[Items from a dataset]

*** Block opens ***

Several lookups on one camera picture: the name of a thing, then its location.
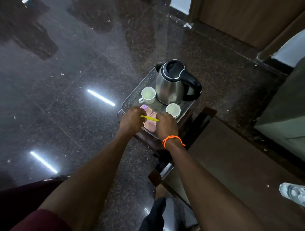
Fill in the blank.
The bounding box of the person's left hand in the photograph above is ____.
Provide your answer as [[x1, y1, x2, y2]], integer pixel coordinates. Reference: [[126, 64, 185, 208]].
[[119, 106, 147, 136]]

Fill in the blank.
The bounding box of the person's right hand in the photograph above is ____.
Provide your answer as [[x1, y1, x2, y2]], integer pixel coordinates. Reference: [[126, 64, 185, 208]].
[[155, 112, 179, 142]]

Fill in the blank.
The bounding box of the person's right forearm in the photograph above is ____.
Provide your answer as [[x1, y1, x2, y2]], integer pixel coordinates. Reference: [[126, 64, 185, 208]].
[[164, 138, 270, 231]]

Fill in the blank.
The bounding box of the person's left forearm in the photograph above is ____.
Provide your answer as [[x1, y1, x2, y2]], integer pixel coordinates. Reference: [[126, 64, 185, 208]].
[[36, 129, 139, 231]]

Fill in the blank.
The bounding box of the white ceramic cup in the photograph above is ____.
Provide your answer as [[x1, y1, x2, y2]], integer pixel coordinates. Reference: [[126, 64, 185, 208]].
[[138, 87, 156, 105], [166, 103, 181, 119]]

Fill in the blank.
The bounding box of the pink sachet holder box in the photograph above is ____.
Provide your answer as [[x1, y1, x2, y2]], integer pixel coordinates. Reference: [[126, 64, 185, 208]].
[[139, 104, 159, 132]]

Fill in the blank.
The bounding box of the silver metal tray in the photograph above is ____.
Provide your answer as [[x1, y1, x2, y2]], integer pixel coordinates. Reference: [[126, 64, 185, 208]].
[[118, 67, 198, 139]]

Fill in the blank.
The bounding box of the orange thread wristband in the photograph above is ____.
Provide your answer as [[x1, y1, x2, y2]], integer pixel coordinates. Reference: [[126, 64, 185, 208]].
[[162, 135, 186, 150]]

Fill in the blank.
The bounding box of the dark wooden stool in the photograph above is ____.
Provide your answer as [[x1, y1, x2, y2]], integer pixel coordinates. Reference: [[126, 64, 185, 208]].
[[117, 100, 218, 181]]

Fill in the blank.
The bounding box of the steel electric kettle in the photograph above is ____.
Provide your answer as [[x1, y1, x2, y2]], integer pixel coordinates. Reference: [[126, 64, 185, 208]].
[[154, 59, 203, 105]]

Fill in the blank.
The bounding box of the dark wooden bench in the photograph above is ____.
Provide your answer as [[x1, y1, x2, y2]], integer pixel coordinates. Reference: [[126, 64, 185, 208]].
[[148, 114, 305, 231]]

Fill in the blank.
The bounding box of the person's black shoe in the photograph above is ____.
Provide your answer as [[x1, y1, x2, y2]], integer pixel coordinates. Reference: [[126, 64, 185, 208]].
[[139, 197, 166, 231]]

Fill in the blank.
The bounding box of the grey upholstered chair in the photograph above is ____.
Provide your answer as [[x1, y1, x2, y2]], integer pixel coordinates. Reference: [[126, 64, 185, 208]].
[[254, 57, 305, 157]]

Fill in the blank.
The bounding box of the wooden door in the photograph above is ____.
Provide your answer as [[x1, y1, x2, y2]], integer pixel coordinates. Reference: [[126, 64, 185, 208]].
[[188, 0, 305, 50]]

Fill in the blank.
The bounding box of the clear plastic water bottle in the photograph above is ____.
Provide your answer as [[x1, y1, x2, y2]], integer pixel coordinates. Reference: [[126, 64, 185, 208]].
[[279, 182, 305, 207]]

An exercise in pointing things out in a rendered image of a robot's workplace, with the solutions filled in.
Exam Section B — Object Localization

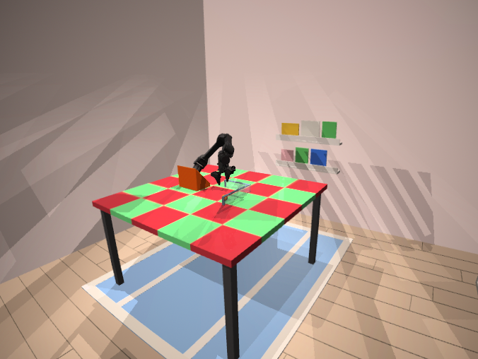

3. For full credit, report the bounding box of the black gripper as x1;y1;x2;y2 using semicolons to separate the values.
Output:
211;162;230;186

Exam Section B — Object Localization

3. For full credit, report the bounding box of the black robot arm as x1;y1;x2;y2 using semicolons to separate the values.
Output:
193;133;235;175

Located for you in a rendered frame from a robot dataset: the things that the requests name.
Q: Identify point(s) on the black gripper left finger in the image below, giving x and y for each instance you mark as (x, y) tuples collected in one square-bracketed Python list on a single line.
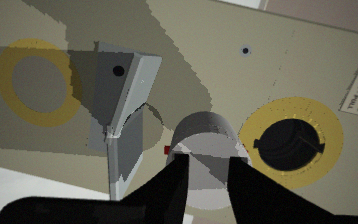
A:
[(161, 200)]

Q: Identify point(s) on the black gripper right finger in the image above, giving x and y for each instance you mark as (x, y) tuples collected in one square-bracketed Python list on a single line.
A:
[(257, 199)]

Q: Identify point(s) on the beige service panel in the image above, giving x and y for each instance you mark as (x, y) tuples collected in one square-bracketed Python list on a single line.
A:
[(287, 85)]

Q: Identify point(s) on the white cylinder with two slots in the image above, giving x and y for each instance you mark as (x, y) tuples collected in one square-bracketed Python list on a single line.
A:
[(209, 140)]

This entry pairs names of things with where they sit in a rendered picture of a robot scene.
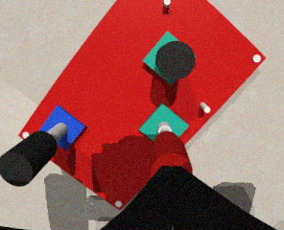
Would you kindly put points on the red circuit board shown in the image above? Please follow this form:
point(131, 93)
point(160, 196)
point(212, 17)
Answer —
point(119, 111)

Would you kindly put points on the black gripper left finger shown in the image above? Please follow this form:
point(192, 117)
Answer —
point(152, 209)

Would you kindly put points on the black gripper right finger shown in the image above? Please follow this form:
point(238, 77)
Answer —
point(198, 207)

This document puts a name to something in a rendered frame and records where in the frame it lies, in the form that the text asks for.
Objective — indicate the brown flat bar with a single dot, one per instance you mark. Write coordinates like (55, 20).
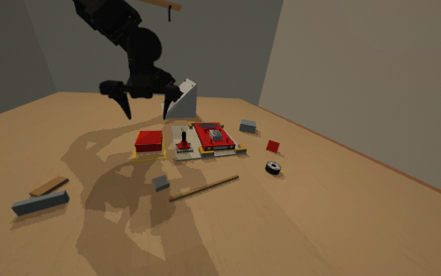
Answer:
(50, 186)

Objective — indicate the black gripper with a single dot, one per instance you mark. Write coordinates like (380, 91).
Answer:
(117, 89)

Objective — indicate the dark red square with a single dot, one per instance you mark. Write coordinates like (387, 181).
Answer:
(273, 146)

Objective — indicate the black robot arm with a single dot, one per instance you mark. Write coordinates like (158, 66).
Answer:
(111, 19)

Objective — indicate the black toy tyre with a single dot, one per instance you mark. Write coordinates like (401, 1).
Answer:
(273, 168)

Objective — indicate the brown thin rod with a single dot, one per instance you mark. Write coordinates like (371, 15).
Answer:
(211, 185)

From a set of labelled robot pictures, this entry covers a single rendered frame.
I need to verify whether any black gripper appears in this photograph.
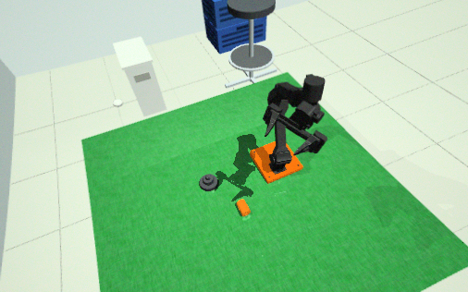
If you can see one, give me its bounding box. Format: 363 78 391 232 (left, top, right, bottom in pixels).
263 103 327 156

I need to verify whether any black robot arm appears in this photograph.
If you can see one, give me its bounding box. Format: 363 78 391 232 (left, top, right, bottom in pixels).
267 74 325 175

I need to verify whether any orange knob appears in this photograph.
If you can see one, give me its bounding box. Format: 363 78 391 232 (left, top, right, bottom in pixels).
237 199 251 216

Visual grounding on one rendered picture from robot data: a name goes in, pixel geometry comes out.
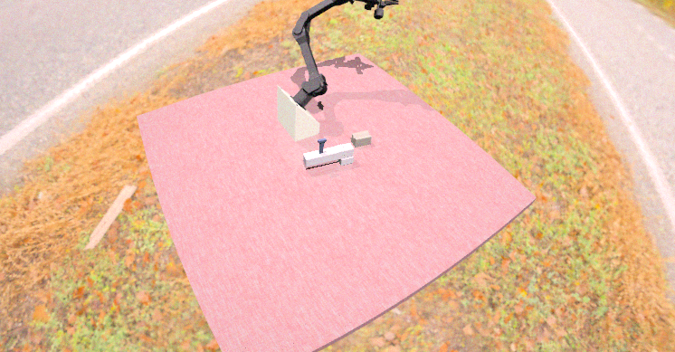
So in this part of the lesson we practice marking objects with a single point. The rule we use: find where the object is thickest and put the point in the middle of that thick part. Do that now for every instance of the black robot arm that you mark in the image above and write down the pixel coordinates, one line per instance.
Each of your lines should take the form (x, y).
(317, 82)

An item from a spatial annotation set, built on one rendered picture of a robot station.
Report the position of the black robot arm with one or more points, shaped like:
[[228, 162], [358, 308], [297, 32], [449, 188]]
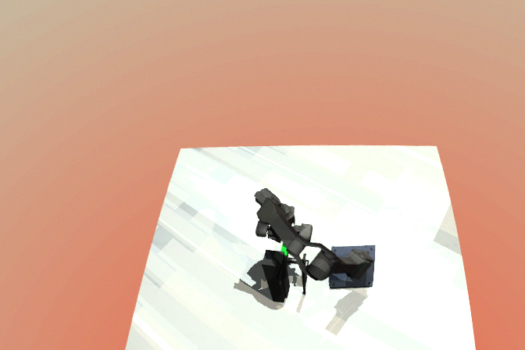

*** Block closes ***

What is required >> Your response must consist of the lines from the beginning of the data through the line containing "The bounding box of the steel", transcribed exactly, with no pictures.

Output >>
Several lookups on one camera picture: the name of a thing, then its location.
Fill in the blank.
The bounding box of the person's left hand in the photograph above is ____.
Provide your answer as [[x1, y1, x2, y2]], integer pixel coordinates. Reference: [[126, 64, 185, 208]].
[[119, 106, 147, 136]]

Fill in the blank.
The bounding box of the person's right hand in the photograph above is ____.
Provide your answer as [[x1, y1, x2, y2]], integer pixel coordinates. Reference: [[126, 64, 185, 208]].
[[155, 112, 179, 142]]

Fill in the blank.
The bounding box of the person's right forearm in the photograph above is ____.
Provide your answer as [[x1, y1, x2, y2]], integer pixel coordinates. Reference: [[126, 64, 185, 208]].
[[164, 138, 270, 231]]

Fill in the blank.
The bounding box of the person's left forearm in the photograph above is ____.
Provide your answer as [[x1, y1, x2, y2]], integer pixel coordinates. Reference: [[126, 64, 185, 208]].
[[36, 129, 139, 231]]

Fill in the blank.
The bounding box of the white ceramic cup in the photograph above is ____.
Provide your answer as [[x1, y1, x2, y2]], integer pixel coordinates. Reference: [[126, 64, 185, 208]].
[[138, 87, 156, 105], [166, 103, 181, 119]]

Fill in the blank.
The bounding box of the pink sachet holder box in the photograph above is ____.
Provide your answer as [[x1, y1, x2, y2]], integer pixel coordinates. Reference: [[126, 64, 185, 208]].
[[139, 104, 159, 132]]

Fill in the blank.
The bounding box of the silver metal tray in the photograph above is ____.
Provide your answer as [[x1, y1, x2, y2]], integer pixel coordinates. Reference: [[126, 64, 185, 208]].
[[118, 67, 198, 139]]

Fill in the blank.
The bounding box of the orange thread wristband in the photograph above is ____.
Provide your answer as [[x1, y1, x2, y2]], integer pixel coordinates. Reference: [[126, 64, 185, 208]].
[[162, 135, 186, 150]]

Fill in the blank.
The bounding box of the dark wooden stool in the photograph above is ____.
Provide your answer as [[x1, y1, x2, y2]], integer pixel coordinates. Reference: [[126, 64, 185, 208]].
[[117, 100, 218, 181]]

Fill in the blank.
The bounding box of the steel electric kettle in the photograph above is ____.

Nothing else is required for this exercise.